* **What the exercise asks**
Retype the listing below line for line, but only from the line with "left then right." down to the line with "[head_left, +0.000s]", inclusive. Pictures stay out.
+++
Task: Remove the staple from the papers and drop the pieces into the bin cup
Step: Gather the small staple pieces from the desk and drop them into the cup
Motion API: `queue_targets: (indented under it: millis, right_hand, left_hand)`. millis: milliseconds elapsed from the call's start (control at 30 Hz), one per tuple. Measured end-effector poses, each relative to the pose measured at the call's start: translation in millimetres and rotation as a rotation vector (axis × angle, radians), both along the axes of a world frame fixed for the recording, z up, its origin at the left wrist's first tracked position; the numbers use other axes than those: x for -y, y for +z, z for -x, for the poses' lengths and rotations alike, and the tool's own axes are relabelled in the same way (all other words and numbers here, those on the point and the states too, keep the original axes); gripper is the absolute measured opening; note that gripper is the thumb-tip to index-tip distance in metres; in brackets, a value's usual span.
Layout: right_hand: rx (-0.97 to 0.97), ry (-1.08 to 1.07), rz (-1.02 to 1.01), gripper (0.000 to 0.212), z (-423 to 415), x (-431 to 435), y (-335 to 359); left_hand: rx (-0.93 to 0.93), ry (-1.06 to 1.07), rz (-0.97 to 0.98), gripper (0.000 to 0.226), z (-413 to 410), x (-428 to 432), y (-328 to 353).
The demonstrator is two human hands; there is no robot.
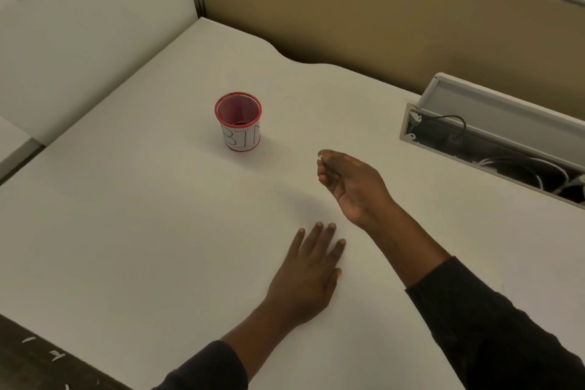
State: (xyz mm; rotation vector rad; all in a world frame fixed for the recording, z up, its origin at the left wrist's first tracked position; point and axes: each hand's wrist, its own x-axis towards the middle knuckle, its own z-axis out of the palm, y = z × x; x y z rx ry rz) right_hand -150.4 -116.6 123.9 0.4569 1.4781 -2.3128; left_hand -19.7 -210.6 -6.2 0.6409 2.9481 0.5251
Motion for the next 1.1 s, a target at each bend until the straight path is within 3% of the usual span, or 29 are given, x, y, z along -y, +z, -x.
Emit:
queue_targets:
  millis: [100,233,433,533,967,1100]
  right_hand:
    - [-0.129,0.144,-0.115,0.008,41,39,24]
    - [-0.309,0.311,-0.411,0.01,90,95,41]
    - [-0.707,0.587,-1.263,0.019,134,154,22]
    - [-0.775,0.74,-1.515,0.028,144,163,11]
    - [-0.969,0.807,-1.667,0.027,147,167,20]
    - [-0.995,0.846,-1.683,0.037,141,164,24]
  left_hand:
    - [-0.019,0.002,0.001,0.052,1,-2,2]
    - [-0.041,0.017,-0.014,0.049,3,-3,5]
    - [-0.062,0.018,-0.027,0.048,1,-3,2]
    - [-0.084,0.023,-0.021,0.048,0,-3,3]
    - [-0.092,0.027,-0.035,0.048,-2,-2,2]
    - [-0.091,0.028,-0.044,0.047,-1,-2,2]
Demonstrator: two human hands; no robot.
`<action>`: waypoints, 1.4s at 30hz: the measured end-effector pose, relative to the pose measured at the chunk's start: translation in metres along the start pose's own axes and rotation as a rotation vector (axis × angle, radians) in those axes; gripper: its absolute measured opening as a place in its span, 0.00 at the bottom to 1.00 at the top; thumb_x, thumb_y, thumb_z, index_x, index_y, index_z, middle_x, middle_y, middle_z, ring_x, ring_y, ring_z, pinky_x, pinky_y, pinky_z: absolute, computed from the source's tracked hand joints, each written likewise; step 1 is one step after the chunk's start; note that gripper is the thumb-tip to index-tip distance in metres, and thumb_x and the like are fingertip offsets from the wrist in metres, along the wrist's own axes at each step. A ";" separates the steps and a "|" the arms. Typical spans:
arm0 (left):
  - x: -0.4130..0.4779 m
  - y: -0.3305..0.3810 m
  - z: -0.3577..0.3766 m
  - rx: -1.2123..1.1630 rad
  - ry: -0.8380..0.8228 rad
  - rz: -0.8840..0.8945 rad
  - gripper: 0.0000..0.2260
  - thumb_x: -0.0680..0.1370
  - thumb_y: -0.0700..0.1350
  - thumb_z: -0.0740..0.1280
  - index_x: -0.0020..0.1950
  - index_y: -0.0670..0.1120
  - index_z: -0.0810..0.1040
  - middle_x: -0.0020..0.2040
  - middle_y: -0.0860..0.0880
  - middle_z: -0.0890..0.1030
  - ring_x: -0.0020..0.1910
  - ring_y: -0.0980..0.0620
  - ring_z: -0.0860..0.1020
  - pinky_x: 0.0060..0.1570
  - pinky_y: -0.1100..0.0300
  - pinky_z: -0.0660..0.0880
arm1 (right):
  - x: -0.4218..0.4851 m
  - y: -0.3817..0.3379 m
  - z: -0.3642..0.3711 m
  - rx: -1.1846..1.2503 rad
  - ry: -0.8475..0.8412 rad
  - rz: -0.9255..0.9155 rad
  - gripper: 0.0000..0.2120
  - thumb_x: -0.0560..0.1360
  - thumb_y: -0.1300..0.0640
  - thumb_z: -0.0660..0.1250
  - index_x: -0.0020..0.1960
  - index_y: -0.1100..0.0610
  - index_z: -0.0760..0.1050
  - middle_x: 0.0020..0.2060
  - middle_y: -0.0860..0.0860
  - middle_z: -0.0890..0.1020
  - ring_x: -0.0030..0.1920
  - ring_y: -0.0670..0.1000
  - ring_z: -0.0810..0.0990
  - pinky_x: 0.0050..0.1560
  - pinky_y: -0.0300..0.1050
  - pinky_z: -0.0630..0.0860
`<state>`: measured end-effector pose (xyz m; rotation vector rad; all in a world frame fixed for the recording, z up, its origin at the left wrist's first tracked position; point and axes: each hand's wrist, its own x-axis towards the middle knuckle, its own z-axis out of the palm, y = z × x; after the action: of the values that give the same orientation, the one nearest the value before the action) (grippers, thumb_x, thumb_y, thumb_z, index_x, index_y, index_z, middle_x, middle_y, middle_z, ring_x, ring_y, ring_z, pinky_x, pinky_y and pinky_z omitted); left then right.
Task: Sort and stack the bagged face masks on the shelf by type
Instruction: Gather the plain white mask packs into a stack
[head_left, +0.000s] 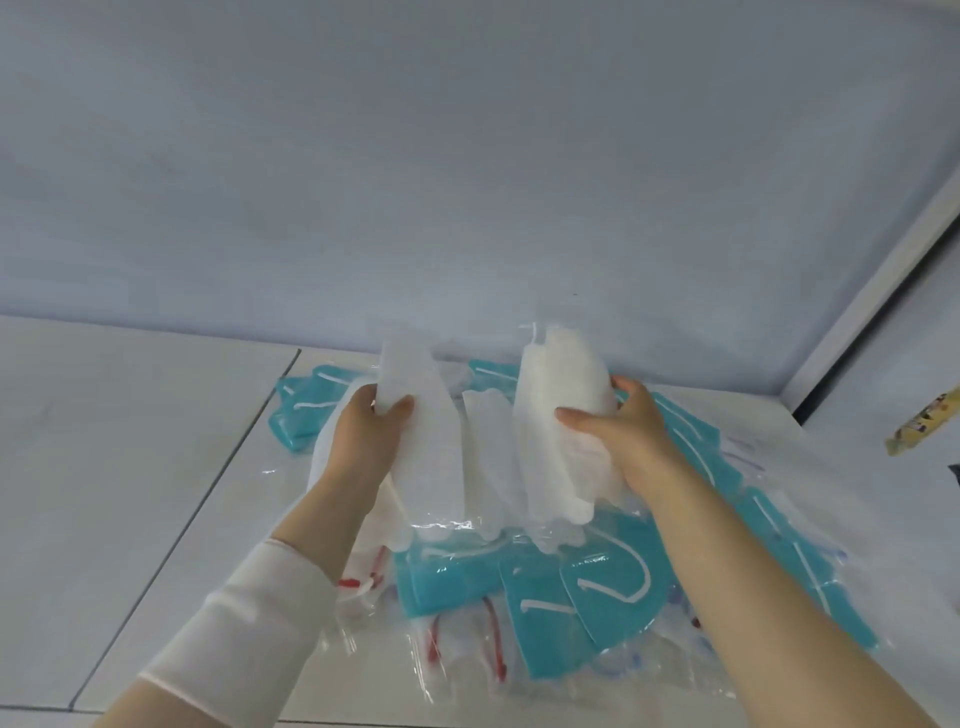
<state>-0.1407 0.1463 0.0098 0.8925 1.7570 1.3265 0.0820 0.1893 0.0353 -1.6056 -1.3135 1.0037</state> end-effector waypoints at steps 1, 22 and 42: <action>-0.003 0.002 0.001 0.005 -0.006 0.009 0.17 0.80 0.47 0.61 0.68 0.43 0.69 0.59 0.44 0.77 0.53 0.44 0.76 0.58 0.50 0.74 | 0.000 -0.006 -0.006 0.085 -0.021 0.004 0.39 0.63 0.59 0.78 0.69 0.55 0.64 0.63 0.53 0.73 0.58 0.56 0.75 0.57 0.52 0.74; 0.007 -0.009 -0.050 -0.269 0.067 -0.036 0.11 0.78 0.42 0.65 0.58 0.39 0.76 0.45 0.43 0.80 0.41 0.45 0.78 0.42 0.56 0.75 | -0.019 0.014 0.037 -0.548 -0.103 -0.193 0.36 0.67 0.50 0.75 0.69 0.58 0.63 0.63 0.56 0.73 0.61 0.57 0.73 0.58 0.47 0.70; -0.016 -0.024 -0.110 -0.250 0.191 -0.032 0.21 0.72 0.50 0.71 0.58 0.39 0.77 0.54 0.37 0.81 0.51 0.39 0.80 0.53 0.45 0.77 | -0.032 0.001 0.101 -0.954 -0.191 -0.312 0.37 0.69 0.36 0.67 0.68 0.58 0.62 0.63 0.58 0.72 0.64 0.60 0.69 0.63 0.51 0.65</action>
<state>-0.2310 0.0780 0.0094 0.6134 1.6896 1.6126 -0.0159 0.1684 0.0018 -1.8796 -2.3033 0.3207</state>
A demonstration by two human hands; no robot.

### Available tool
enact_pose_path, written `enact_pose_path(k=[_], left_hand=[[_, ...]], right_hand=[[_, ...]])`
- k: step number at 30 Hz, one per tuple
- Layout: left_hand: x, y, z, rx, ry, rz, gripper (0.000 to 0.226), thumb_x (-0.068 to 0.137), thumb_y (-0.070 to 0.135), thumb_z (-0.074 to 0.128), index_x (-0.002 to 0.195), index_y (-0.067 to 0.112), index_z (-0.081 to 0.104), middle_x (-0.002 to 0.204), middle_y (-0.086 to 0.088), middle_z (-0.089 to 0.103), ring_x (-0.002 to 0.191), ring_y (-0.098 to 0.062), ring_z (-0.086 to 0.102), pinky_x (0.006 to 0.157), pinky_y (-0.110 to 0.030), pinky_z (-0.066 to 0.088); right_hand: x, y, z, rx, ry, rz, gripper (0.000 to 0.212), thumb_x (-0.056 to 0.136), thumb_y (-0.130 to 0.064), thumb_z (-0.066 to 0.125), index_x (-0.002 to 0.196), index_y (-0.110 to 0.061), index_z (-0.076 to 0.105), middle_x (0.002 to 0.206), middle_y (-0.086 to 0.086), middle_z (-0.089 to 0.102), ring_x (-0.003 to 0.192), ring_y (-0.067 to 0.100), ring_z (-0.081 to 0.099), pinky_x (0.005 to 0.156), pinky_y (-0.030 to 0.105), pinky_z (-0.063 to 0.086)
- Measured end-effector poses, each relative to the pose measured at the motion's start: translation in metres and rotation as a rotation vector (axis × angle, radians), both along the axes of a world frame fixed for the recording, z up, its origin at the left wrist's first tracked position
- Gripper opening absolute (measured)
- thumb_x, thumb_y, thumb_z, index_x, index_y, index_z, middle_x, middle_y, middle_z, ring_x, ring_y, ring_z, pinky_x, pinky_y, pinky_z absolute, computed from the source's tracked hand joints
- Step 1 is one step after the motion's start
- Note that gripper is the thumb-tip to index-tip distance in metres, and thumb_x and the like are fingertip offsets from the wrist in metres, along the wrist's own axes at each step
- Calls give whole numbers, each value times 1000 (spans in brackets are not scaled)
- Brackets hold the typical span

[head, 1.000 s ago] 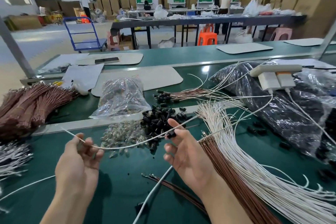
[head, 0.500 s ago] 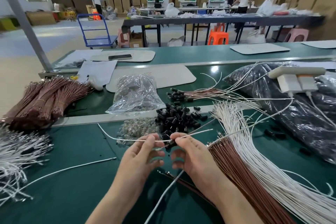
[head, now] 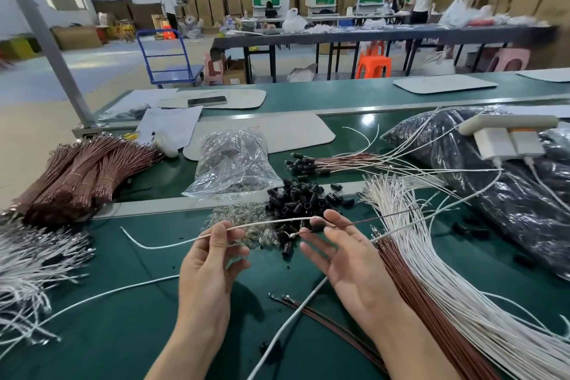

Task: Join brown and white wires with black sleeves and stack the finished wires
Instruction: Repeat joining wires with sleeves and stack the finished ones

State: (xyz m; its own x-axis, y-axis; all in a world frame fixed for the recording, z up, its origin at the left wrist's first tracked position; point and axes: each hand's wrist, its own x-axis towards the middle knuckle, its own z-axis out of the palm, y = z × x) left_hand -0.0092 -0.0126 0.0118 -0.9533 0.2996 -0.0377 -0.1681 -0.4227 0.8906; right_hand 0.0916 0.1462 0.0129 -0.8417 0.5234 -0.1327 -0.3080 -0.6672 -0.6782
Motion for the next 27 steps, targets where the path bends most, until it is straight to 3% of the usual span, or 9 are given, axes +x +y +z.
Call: enact_pose_path(k=[9, 15, 27], left_hand=[[-3, -2, -3, -6, 16, 14, 20, 91, 34, 56, 96, 15, 63, 83, -1, 74, 61, -10, 63, 53, -22, 54], [-6, -3, -6, -70, 43, 69, 20, 104, 26, 48, 96, 14, 62, 82, 0, 73, 61, -11, 62, 53, -22, 53], [-6, -2, -9, -156, 91, 77, 20, 106, 23, 47, 98, 12, 62, 80, 1, 72, 60, -9, 61, 51, -21, 52]], right_hand=[[1, 3, 3, -146, 51, -19, 24, 95, 7, 49, 104, -10, 63, 108, 16, 74, 94, 32, 74, 75, 38, 62], [1, 4, 2, -153, 81, -21, 27, 80, 2, 60, 102, -12, 65, 110, 14, 74, 95, 32, 74, 77, 39, 61], [2, 4, -1, -108, 87, 10, 27, 80, 1, 62, 100, -17, 67, 117, 10, 73, 97, 29, 74, 76, 37, 61]])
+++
* **Response area**
`<state>`: measured end-effector pose (xyz m; rotation vector rad; all in a world frame fixed for the recording, z up, its origin at the left wrist's first tracked position; point and axes: each hand's wrist, its own x-axis towards the middle knuckle, its own z-axis out of the palm, y = z × x; after the action: of the values that give the same orientation, the one nearest the value before the action) (grippers, thumb_x, thumb_y, thumb_z, index_x, index_y, index_z, middle_x, middle_y, middle_z, ring_x, ring_y, ring_z, pinky_x, pinky_y and pinky_z omitted); left then right.
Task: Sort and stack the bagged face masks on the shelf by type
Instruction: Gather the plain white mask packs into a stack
[head_left, +0.000s] 

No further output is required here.